- _Requirement_: Your answer must be an exact copy of the listing below.
┌──
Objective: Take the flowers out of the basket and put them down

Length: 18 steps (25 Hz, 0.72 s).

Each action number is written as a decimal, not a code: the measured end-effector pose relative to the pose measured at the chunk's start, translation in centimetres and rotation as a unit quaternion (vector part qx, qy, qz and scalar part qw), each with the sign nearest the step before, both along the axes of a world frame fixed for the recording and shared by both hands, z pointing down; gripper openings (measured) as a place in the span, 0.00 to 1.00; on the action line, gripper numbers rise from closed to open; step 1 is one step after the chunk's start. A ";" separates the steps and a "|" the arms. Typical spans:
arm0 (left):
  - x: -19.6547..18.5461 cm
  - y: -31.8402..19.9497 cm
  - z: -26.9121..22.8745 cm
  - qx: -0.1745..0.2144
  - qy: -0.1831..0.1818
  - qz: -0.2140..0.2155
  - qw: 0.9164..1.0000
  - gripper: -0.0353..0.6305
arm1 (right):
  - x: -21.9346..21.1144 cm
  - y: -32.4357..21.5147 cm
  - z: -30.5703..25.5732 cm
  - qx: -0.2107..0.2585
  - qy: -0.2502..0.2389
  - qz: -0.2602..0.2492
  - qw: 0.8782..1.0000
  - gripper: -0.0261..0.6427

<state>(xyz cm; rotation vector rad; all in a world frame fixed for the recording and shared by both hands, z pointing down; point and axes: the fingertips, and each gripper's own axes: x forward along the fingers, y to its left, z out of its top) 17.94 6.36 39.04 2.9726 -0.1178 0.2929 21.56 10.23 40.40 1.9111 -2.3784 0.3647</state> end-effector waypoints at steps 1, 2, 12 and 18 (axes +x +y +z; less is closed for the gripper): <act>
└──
- _Task answer_:
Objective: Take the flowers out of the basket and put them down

Length: 18 steps (25 Hz, 0.72 s).

Each action number is written as a decimal, not a code: the measured end-effector pose relative to the pose measured at the chunk's start, translation in centimetres and rotation as a unit quaternion (vector part qx, qy, qz and scalar part qw), each with the sign nearest the step before, both along the axes of a world frame fixed for the recording and shared by both hands, z pointing down; gripper openings (measured) as a place in the span, 0.00 to 1.00; on the action line, gripper numbers rise from closed to open; step 1 is one step after the chunk's start. A ";" separates the steps and a "|" the arms. Typical spans:
arm0 (left):
  - x: -19.6547..18.5461 cm
  - y: -31.8402..19.9497 cm
  - z: -26.9121..22.8745 cm
  - qx: -0.1745..0.2144
  - qy: -0.1831..0.1818
  - qz: -0.2140..0.2155
  - qw: 0.9164..1.0000
  - gripper: -0.0353..0.6305
arm1 (right):
  - x: -21.9346..21.1144 cm
  - y: -32.4357..21.5147 cm
  - z: -30.5703..25.5732 cm
  - qx: -0.2107..0.2585
  - qy: -0.2502..0.2389
  - qz: -0.2602..0.2492
  - qw: 0.8782..1.0000
  - gripper: -0.0261..0.6427

<state>(xyz cm; rotation vector rad; all in a world frame fixed for the recording and shared by both hands, z pointing down; point and axes: the fingertips, and each gripper's own axes: x forward along the fingers, y to its left, z out of its top) 17.94 6.36 39.04 2.9726 -0.1178 0.2929 21.56 10.23 40.40 1.9111 -2.3784 0.3647</state> end-effector waypoints at steps 1, 2, 12 and 18 (axes +x +y +z; less is closed for the gripper): <act>

The exercise requires no additional output.